◆ Problem details
What follows is a listing; restate every line of it word for word.

◆ Data extract
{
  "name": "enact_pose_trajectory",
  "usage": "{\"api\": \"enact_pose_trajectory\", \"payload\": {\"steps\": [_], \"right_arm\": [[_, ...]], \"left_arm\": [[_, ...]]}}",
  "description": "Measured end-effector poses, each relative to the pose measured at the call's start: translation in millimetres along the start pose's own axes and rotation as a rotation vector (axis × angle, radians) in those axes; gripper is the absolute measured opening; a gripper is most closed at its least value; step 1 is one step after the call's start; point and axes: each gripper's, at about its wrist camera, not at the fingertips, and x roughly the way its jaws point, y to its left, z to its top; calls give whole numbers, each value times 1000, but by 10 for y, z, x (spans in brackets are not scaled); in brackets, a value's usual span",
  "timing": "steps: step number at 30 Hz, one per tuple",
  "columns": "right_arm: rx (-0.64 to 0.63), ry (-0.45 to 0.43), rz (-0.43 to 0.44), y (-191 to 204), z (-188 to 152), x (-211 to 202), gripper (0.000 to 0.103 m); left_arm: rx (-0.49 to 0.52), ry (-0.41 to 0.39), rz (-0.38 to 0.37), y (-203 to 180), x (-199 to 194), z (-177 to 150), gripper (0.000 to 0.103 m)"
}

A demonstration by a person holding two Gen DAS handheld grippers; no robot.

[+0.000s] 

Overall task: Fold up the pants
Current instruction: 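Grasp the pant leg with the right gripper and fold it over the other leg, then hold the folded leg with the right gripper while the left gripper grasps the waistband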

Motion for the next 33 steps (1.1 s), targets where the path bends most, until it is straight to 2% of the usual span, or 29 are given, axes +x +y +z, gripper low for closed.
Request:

◆ Reply
{
  "name": "enact_pose_trajectory",
  "usage": "{\"api\": \"enact_pose_trajectory\", \"payload\": {\"steps\": [_], \"right_arm\": [[_, ...]], \"left_arm\": [[_, ...]]}}",
  "description": "Measured end-effector poses, each relative to the pose measured at the call's start: translation in millimetres along the start pose's own axes and rotation as a rotation vector (axis × angle, radians) in those axes; gripper is the absolute measured opening; a gripper is most closed at its least value; step 1 is one step after the call's start; point and axes: each gripper's, at about its wrist camera, not at the fingertips, and x roughly the way its jaws point, y to its left, z to its top; calls give whole numbers, each value times 1000, but by 10 for y, z, x (spans in brackets are not scaled); in brackets, a value's usual span",
  "timing": "steps: step number at 30 Hz, one per tuple",
  "columns": "right_arm: rx (-0.64 to 0.63), ry (-0.45 to 0.43), rz (-0.43 to 0.44), y (-191 to 204), z (-188 to 152), x (-211 to 202), gripper (0.000 to 0.103 m); left_arm: rx (-0.49 to 0.52), ry (-0.41 to 0.39), rz (-0.38 to 0.37), y (-203 to 180), x (-199 to 194), z (-177 to 150), gripper (0.000 to 0.103 m)"
}

A demonstration by a person holding two Gen DAS handheld grippers; no robot.

[+0.000s] 

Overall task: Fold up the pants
Current instruction: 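Grasp the pant leg with the right gripper and fold it over the other leg, then hold the folded leg with the right gripper while the left gripper grasps the waistband
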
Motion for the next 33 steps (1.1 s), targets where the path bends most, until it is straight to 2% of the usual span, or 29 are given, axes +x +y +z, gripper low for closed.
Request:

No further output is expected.